The expected output is the complete data, reproduced exactly.

▸ Data
○ ○ ○
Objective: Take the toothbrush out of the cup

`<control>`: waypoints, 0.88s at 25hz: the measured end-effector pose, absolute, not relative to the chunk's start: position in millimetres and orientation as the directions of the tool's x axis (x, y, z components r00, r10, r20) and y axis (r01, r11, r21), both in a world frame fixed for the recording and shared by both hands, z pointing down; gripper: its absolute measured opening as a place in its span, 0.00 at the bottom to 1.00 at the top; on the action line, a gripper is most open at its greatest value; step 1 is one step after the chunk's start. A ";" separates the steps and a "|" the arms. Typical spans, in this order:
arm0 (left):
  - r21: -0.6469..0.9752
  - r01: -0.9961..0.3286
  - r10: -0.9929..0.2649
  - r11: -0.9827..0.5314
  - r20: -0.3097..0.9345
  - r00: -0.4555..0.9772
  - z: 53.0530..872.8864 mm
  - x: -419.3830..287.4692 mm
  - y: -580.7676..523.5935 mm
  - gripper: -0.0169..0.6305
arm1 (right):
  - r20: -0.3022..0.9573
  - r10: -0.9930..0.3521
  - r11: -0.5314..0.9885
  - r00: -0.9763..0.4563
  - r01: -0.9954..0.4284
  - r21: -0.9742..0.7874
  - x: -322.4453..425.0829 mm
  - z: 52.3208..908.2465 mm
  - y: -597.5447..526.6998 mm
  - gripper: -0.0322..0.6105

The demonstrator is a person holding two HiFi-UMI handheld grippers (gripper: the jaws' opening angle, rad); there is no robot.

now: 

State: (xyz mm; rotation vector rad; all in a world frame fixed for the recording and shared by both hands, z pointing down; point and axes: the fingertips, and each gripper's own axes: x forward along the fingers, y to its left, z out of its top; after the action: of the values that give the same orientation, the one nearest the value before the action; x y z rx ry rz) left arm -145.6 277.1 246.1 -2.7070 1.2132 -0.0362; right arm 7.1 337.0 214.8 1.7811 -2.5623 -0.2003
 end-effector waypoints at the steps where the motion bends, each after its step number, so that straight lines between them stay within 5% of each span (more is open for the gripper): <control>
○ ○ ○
▸ Task output
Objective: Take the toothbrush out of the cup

`<control>`: waypoints, 0.88s at 25hz: the measured end-effector pose, absolute, not relative to the chunk's start: position in millimetres and orientation as the directions of the tool's x axis (x, y, z components r00, r10, r20) and y axis (r01, r11, r21), both in a world frame fixed for the recording and shared by both hands, z pointing down; gripper: its absolute measured opening as a place in its span, 0.00 at the bottom to 1.00 at the top; on the action line, a gripper is most open at its greatest value; step 1 is one step after the chunk's start. A ";" separates the steps and a "|" the arms. Typical spans, in this order:
arm0 (left):
  - r21: -0.6469..0.9752
  - r01: -0.9961..0.3286
  - r10: -0.9929..0.2649
  - r11: -0.9827..0.5314
  - r20: -0.3097..0.9345
  - r00: -0.4555..0.9772
  - z: 53.0530..872.8864 mm
  - x: -419.3830..287.4692 mm
  - y: -580.7676..523.5935 mm
  - gripper: -0.0169..0.6305
arm1 (right):
  - r20: -0.3022..0.9573
  - r10: -0.9930..0.3521
  - r11: -0.5314..0.9885
  - r00: -0.9763..0.4563
  - r01: -0.9954..0.4284
  - r21: -0.9742..0.7874
  - x: -322.4453..425.0829 mm
  - z: 52.3208..908.2465 mm
  - y: -597.5447..526.6998 mm
  - gripper: -0.0322..0.6105

The demonstrator is a person holding two HiFi-UMI handheld grippers (gripper: the jaws' opening angle, rad); there is no robot.

now: 

State: (xyz mm; rotation vector rad; all in a world frame fixed for the recording and shared by both hands, z pointing down; point and axes: the fingertips, and each gripper's own axes: x forward along the fingers, y to its left, z out of its top; after the action: of the values that give the same orientation, the one nearest the value before the action; x y z rx ry rz) left arm -145.6 277.1 246.1 -2.7070 1.2132 -0.0362; right arm 7.1 337.0 214.8 1.7811 -2.5623 -0.2003
 end-effector waypoints at the steps where the motion bends, each after its step number, so that straight lines between them stay within 5% of each span (more is open for the gripper): <control>

This answer requires nothing more.